Posted: Fri Oct 15, 2010 3:57 am
by tbackoff
Daniel Exe wrote:I meant that there had to be some sort of significance for it to be remembered.
Yes, but that doesn't make it weak. For example, my password here is something I can easily remember, but even if you've known me my whole life, you would never guess it. Just because it's easy-to-remember does not always mean it's weak.

Re: who uses a 50 character password?

Posted: Fri Oct 15, 2010 6:28 am
by Daniel Exe
At a length of 50 characters though, I wouldn't exactly associate a string made of random chars as being easy to remember. Going back to my original point - I had wondered if it were perhaps something rather trivial such as a specific sequence or order of the keyboard. Having to type this in on boot would become a bit of a hassle otherwise. AdamR being an exception :P

In no way am I trying to argue that any password you can remember must be weak - which is perhaps the impression I've given you. Although for the average user, the fact that rememberable is associated with a dictionary word is rather unfortunate, but understandable.

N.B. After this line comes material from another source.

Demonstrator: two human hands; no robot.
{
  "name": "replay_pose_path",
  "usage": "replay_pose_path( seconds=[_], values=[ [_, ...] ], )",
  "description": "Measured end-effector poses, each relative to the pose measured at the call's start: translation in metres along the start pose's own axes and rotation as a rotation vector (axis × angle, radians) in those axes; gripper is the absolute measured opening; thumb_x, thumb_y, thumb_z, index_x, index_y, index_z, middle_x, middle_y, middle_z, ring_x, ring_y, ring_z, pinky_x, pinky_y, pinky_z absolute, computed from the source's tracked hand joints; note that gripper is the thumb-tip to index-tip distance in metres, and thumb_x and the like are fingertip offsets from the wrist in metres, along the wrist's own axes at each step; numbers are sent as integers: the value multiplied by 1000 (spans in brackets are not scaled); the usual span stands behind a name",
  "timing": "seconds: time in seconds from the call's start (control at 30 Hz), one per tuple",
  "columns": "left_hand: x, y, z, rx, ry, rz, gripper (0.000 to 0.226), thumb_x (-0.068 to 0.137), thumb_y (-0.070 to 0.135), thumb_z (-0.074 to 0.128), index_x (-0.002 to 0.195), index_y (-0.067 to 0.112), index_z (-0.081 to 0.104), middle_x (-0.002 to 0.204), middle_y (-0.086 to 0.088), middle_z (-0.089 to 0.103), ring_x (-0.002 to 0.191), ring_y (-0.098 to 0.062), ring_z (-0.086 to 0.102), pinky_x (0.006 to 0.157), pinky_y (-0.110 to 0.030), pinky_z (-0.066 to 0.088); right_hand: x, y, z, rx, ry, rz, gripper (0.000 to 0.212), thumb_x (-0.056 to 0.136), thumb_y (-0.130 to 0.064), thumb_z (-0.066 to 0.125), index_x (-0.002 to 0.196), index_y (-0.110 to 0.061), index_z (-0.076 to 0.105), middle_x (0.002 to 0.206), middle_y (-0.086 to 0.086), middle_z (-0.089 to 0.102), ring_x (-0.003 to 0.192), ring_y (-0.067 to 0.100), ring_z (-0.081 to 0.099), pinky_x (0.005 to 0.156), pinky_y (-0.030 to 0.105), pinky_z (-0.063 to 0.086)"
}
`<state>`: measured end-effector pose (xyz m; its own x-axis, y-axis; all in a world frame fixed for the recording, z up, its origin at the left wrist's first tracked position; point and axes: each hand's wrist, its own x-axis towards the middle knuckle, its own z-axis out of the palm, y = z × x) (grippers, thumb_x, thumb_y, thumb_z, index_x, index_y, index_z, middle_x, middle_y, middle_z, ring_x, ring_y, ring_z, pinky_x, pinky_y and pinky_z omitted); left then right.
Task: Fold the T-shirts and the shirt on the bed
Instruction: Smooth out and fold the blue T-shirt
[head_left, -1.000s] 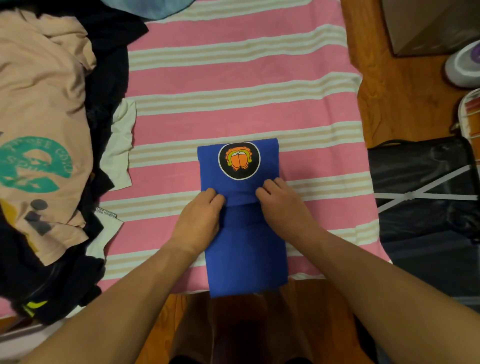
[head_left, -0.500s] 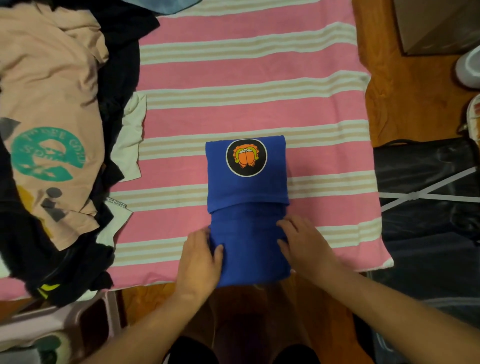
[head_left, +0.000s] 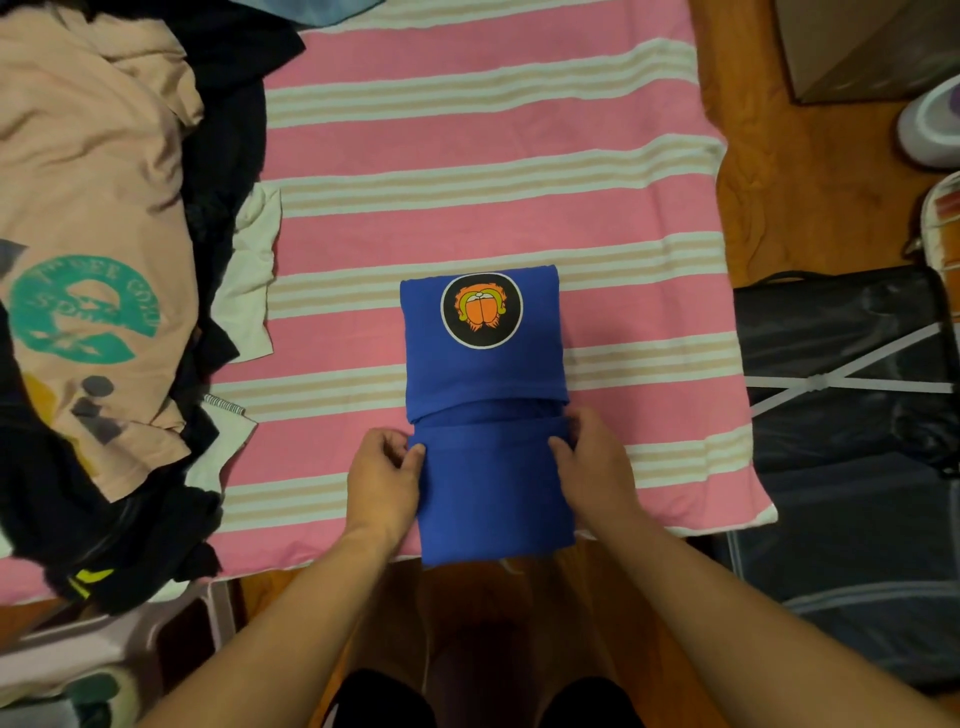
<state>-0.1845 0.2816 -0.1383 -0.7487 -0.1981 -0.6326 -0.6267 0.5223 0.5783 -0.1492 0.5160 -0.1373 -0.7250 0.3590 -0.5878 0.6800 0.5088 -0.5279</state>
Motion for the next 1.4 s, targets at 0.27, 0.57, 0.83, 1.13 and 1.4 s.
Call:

Re: who uses a 50 character password?

Posted: Fri Oct 15, 2010 8:05 am
by nuckfan15
Daniel Exe wrote:At a length of 50 characters though, I wouldn't exactly associate a string made of random chars as being easy to remember. Going back to my original point - I had wondered if it were perhaps something rather trivial such as a specific sequence or order of the keyboard. Having to type this in on boot would become a bit of a hassle otherwise. AdamR being an exception :P

In no way am I trying to argue that any password you can remember must be weak - which is perhaps the impression I've given you. Although for the average user, the fact that rememberable is associated with a dictionary word is rather unfortunate, but understandable.
This topic kind of motivated me to go ahead and change alot of my passwords. I realised using one password for everything isn't too smart, especially doing online banking. Given it is pretty random ( ex sis9wwiw98 ), but still dangerous.

They are all a minimum of 11 characters now and all different.

Re: who uses a 50 character password?

Posted: Fri Oct 15, 2010 12:40 pm
by Kim_Possible
I have one really long password that I have memorized. It is ~40 characters long, and that is the password that was used to generate the 256 bit encryption key that was used to encrypt my entire hard drive (using AES). That password gets me into my hard drive and also loads my password manager (KeypassX). All of my other passwords for websites, programs, router, etc. are there. Each site/device/program gets its own password that is is (pseudo)randomly generated and as long and as "broad" as allowed.

Re: who uses a 50 character password?

Posted: Fri Oct 15, 2010 3:35 pm
by Daniel Exe
Kim_Possible: Best practise, by far. What password manager do you use, if I may ask?

Re: who uses a 50 character password?

Posted: Fri Oct 15, 2010 3:46 pm
by MichaelC
Daniel Exe wrote:Kim_Possible: Best practise, by far. What password manager do you use, if I may ask?
Kim_Possible wrote: my password manager (KeypassX)
KeypassX

Re: who uses a 50 character password?

Posted: Fri Oct 15, 2010 3:59 pm
by Daniel Exe
Missed that. :oops:

And I wonder if KeyPassX has any relation with KeePass.